These days, and especially due to Covid-19, we are all presenting very frequently in the virtual world. We’re using platforms like Zoom, MS Teams, WebEx and a whole lot of other ones. The other day, I had the opportunity to watch Ita Buttrose, the chairman of the ABC as she commented on the passing of the wonderful Carla Zampatti, the great designer. And although Ita is a very savvy media personality and indeed a professional speaker, she had weirdly positioned her camera so that everybody was looking up her nose while she was talking! And I thought to myself, what’s going on here? It’s prompted me to post for you my top five tips for presenting in the virtual world.


Tip Number 1

Yes, tip number one is to make sure you set up your environment properly. Put the things that you want in your background, sort out your hair and makeup.
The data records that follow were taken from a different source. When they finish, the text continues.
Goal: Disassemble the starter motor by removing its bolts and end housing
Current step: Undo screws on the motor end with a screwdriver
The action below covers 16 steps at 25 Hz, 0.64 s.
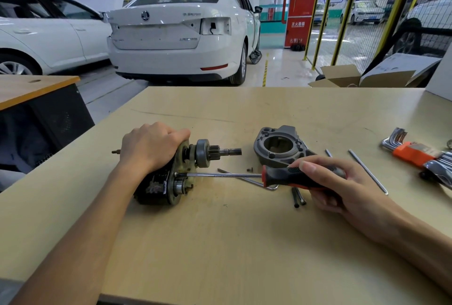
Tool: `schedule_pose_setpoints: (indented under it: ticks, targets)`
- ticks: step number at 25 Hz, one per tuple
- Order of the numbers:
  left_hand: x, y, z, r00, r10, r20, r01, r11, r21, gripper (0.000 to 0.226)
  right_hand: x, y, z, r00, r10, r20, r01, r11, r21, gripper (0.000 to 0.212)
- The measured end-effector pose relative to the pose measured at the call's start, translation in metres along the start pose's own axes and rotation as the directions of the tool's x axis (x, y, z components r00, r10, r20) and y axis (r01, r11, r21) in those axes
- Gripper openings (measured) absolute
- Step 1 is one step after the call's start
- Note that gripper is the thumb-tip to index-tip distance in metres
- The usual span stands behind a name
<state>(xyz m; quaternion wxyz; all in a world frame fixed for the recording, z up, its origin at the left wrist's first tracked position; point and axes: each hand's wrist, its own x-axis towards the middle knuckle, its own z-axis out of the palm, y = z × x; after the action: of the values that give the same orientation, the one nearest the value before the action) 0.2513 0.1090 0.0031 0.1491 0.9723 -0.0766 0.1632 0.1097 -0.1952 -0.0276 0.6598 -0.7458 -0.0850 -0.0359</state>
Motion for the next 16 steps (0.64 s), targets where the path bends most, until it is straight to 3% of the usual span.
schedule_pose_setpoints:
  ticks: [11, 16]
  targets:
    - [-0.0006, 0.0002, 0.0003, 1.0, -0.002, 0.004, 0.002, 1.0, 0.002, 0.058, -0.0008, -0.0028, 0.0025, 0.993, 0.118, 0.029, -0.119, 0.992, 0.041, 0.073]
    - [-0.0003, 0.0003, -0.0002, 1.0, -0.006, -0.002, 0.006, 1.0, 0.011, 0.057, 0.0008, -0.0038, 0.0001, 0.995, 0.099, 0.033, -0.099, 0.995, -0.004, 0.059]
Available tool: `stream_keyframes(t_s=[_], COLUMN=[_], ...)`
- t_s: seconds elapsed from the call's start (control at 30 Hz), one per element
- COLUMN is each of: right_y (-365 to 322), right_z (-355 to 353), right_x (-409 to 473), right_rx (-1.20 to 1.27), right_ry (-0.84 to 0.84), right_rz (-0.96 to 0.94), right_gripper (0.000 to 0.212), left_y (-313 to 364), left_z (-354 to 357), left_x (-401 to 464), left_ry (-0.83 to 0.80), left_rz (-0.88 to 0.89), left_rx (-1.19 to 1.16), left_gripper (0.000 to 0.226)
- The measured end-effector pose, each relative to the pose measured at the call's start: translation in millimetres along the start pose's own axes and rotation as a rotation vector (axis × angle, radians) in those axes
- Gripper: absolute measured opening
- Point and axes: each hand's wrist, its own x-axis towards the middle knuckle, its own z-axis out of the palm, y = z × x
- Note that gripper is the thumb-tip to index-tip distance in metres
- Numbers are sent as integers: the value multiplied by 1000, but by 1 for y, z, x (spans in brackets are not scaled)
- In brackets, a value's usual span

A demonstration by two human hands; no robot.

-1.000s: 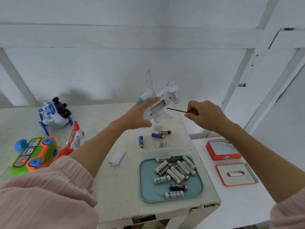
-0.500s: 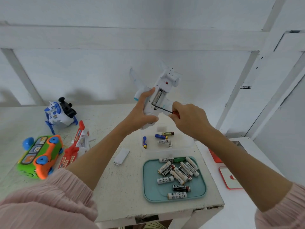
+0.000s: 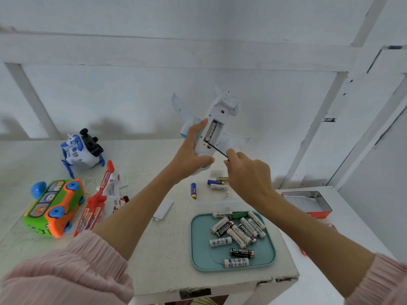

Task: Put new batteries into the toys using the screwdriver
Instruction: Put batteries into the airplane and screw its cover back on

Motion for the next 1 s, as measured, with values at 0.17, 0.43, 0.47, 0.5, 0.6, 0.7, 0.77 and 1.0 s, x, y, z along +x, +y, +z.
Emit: stream_keyframes(t_s=[0.17, 0.43, 0.47, 0.5, 0.6, 0.7, 0.77, 1.0], right_y=[4, 21, 24, 27, 36, 40, 42, 46], right_z=[5, 3, 2, 0, -5, -6, -3, -5], right_x=[-3, -6, -6, -5, 1, 11, 16, 29], right_rx=[59, 45, 50, 55, 56, 59, 30, -39], right_ry=[53, -21, -25, -28, -24, -39, -54, -247], right_rz=[10, 75, 78, 75, 66, 74, 82, 102], right_gripper=[16, 18, 18, 17, 14, 18, 18, 20], left_y=[-1, -8, -9, -11, -15, -18, -20, -30], left_z=[4, 0, 0, 1, 2, 4, 5, 5], left_x=[8, 16, 15, 15, 15, 16, 18, 24], left_ry=[18, -56, -70, -84, -109, -131, -144, -188], left_rz=[-4, -4, -10, -17, -35, -44, -40, -8], left_rx=[-15, 186, 203, 218, 239, 256, 263, 395], left_gripper=[89, 90, 90, 89, 89, 90, 91, 92])
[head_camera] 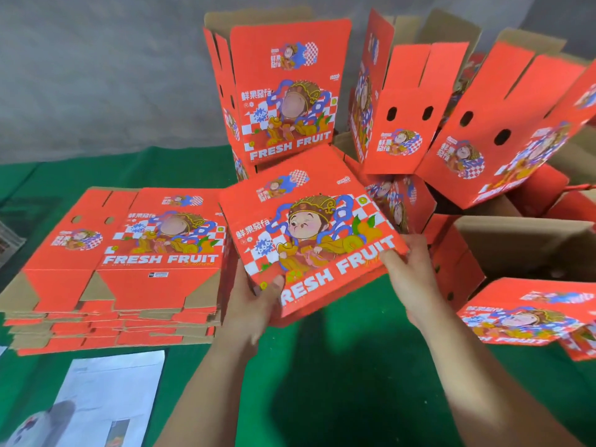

Make sure that the lighting flatters you. Make sure your microphone projects your voice beautifully.


Tip Number 2

Make sure that you look right into the camera. It’s really important that you look at the camera and not at the faces of the people that you’re speaking to on the screen. People see the top of your head when you look at the people on the screen. You need to be disciplined and look right into that camera and give love! 

As you talk to the camera, imagine that you’re seeing your audience’s faces and make sure that you let your face do some talking. Let your smile come out, let your eyes sparkle, let your cheeks move. You want to make sure that there’s some animation in your features while you look into that camera. I’ve got a little trick. I’ve got a post-it note with two arrows on it saying, “look here, look here”, and it’s pointing to the camera to remind me that that’s where I need to be looking all the time.


Tip Number 3

Just as you would in a live meeting, make sure that you prepare properly. Be sure to plan what it is that you want to say. Think about it from your audience’s point of view. Work out what do they need to hear. In other words, where are they and where do you want them to be? Work out how you are going to ensure the shift from their current to your desired state. And when you work out what it is you want to say, make sure you try to be as economical as possible. You want to say your message in as few words as possible. 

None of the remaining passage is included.